- Data in this exercise:
______________________________

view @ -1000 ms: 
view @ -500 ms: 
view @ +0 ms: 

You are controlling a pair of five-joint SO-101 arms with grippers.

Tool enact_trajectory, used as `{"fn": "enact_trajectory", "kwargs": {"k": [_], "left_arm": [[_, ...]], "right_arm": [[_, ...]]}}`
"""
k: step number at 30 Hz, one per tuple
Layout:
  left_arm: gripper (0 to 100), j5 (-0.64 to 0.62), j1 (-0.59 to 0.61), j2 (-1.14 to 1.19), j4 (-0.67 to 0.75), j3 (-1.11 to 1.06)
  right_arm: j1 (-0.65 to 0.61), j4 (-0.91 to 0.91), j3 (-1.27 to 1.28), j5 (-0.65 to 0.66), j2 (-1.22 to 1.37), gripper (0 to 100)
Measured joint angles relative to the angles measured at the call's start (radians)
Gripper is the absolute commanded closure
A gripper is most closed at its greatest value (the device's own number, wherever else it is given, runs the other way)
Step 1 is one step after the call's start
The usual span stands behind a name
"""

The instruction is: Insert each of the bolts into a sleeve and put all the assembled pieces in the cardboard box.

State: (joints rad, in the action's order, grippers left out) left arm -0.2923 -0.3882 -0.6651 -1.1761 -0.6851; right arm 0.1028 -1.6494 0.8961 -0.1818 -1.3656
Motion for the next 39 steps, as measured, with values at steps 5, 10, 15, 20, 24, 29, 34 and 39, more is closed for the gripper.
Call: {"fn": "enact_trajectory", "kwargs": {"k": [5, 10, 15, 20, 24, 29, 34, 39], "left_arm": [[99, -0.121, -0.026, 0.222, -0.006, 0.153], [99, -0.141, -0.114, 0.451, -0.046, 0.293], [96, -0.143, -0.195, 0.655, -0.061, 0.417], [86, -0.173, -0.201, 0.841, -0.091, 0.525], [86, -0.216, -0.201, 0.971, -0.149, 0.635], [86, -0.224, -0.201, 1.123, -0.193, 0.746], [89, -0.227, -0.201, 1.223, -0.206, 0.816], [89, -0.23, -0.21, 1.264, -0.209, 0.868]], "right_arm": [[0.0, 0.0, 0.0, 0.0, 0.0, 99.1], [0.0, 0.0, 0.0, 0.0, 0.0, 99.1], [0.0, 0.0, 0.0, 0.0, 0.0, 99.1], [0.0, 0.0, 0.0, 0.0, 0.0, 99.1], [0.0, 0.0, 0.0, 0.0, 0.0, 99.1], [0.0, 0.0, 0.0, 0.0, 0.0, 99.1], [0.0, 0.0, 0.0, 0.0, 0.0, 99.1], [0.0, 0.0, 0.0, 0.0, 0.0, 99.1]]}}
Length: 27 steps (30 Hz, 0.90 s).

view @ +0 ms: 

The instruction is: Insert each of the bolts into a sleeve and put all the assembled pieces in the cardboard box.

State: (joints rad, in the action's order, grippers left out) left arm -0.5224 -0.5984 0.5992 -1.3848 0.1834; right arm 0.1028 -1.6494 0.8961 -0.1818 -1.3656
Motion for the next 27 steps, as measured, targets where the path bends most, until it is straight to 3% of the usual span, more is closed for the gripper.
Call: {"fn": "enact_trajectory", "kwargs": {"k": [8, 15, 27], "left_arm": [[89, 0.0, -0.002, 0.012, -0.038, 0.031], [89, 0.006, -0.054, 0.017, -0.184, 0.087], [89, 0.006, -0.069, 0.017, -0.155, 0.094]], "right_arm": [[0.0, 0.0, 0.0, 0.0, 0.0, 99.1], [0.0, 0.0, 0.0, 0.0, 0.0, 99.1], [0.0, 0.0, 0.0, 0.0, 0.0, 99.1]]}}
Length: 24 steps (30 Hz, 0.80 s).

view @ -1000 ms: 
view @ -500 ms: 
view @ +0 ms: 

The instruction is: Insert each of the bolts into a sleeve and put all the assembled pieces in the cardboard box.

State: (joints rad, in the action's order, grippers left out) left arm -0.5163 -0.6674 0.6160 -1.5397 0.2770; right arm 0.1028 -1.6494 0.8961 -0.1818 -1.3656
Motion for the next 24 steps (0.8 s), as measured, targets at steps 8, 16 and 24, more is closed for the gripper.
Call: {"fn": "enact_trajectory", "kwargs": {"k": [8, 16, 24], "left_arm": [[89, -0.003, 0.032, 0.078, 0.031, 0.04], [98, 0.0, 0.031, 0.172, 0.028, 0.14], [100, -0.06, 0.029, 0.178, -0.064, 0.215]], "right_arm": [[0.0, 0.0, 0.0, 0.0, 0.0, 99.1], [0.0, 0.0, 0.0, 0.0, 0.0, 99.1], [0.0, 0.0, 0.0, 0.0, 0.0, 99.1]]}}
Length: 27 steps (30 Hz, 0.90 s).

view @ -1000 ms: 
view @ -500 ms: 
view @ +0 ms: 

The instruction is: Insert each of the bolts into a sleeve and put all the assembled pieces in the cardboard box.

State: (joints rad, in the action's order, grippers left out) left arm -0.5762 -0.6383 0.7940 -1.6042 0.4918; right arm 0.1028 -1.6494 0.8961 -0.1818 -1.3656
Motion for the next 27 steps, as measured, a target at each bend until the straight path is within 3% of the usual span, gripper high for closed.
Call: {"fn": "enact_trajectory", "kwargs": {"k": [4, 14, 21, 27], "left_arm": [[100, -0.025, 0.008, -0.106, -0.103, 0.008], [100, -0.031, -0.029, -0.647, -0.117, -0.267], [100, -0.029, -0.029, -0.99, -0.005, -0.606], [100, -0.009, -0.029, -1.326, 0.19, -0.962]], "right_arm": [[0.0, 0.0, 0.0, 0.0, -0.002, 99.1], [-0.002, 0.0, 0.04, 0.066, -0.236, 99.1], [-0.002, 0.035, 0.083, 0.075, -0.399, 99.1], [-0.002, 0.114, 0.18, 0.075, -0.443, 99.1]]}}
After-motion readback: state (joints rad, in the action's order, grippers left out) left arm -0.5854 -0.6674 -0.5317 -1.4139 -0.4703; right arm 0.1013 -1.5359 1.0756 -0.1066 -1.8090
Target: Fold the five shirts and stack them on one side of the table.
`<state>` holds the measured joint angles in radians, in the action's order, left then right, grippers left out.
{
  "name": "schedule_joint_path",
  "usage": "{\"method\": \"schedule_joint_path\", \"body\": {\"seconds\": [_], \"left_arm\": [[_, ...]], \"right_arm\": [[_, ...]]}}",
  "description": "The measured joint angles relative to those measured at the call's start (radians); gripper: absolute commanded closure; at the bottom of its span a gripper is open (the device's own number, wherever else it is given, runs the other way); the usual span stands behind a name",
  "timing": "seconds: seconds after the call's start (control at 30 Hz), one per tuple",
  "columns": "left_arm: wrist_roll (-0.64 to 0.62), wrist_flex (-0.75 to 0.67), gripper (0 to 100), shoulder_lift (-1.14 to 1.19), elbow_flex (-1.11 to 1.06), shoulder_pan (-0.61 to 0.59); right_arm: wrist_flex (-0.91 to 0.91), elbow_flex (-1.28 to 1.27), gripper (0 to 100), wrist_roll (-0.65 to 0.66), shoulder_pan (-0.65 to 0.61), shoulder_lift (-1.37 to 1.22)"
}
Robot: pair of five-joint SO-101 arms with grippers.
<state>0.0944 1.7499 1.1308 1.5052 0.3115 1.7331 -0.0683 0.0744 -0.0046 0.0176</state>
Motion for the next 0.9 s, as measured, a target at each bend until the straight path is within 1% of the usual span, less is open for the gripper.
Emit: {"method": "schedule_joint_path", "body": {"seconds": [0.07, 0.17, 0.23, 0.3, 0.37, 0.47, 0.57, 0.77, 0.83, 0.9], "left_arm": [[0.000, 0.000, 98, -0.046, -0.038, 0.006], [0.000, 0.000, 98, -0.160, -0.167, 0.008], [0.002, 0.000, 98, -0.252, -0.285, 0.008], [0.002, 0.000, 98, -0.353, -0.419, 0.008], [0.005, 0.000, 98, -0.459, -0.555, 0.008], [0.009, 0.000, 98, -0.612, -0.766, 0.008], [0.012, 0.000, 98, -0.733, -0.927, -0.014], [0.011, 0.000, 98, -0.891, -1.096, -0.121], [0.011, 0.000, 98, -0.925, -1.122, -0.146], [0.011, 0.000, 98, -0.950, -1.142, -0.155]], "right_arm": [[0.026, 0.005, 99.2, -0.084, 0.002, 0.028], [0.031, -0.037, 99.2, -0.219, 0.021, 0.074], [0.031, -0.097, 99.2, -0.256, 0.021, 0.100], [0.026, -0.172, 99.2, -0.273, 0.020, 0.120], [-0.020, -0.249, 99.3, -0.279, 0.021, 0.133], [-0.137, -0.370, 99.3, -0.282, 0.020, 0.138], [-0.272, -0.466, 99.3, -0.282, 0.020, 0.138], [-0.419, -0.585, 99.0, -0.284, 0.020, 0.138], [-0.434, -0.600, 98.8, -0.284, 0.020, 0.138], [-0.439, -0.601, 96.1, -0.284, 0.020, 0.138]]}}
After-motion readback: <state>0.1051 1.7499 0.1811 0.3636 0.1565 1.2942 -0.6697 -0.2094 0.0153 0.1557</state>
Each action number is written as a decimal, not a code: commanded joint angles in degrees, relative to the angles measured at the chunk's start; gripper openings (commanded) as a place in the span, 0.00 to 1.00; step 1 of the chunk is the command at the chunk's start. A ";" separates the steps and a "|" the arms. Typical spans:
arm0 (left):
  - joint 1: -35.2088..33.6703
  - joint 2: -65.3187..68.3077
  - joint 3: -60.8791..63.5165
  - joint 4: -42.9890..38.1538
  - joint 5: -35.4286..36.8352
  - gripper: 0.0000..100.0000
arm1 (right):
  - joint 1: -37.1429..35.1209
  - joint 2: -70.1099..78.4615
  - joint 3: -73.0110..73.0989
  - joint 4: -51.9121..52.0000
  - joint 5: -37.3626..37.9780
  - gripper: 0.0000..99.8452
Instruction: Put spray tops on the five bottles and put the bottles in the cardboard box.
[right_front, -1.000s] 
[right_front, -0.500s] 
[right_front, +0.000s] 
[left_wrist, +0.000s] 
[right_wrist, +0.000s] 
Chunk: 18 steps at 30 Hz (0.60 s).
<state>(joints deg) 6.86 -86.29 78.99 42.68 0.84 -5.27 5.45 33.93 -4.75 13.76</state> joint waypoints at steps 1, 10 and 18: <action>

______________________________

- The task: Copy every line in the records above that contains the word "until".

- Your solution:
Motion for the next 27 steps, as measured, targets where the path bends most, until it is straight to 3% of the usual span, more is closed for the gripper.
Motion for the next 27 steps, as measured, a target at each bend until the straight path is within 3% of the usual span, gripper high for closed.
Motion for the next 0.9 s, as measured, a target at each bend until the straight path is within 1% of the usual span, less is open for the gripper.

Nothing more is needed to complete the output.